> _Task statement_: If a line below contains the string "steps", return that line.

> _Given information_:
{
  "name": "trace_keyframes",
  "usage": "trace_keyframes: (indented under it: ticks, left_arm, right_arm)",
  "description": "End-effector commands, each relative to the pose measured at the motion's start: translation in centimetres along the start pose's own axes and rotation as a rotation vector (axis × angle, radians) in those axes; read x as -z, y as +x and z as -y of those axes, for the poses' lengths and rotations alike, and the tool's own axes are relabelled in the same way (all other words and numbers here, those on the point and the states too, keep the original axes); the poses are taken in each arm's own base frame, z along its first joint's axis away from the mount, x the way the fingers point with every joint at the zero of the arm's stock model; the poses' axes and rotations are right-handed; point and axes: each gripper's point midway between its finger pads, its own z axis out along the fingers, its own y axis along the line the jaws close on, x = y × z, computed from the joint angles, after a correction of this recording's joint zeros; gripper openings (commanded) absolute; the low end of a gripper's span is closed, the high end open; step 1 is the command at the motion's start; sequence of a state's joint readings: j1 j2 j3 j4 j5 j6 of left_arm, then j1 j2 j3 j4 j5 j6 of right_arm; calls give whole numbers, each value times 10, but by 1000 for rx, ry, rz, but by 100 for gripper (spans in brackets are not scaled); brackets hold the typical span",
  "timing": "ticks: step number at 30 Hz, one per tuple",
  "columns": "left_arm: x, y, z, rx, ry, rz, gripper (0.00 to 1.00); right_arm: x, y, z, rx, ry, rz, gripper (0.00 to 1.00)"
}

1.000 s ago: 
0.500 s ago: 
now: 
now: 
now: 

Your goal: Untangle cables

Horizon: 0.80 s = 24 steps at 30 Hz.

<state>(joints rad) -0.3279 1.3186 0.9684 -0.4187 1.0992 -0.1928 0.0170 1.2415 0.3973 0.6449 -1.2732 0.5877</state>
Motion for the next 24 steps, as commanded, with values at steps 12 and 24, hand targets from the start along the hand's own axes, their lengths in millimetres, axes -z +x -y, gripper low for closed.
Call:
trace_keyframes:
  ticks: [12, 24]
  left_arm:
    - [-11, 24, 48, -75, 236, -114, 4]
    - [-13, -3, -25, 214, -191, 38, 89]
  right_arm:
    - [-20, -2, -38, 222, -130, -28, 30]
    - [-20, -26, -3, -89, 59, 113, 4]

> _Response for this exercise_:
Horizon: 0.80 s = 24 steps at 30 Hz.
Motion for the next 24 steps, as commanded, with values at steps 12 and 24, hand targets from the start along the hand's own axes, their lengths in millimetres, axes -z +x -y, gripper low for closed.

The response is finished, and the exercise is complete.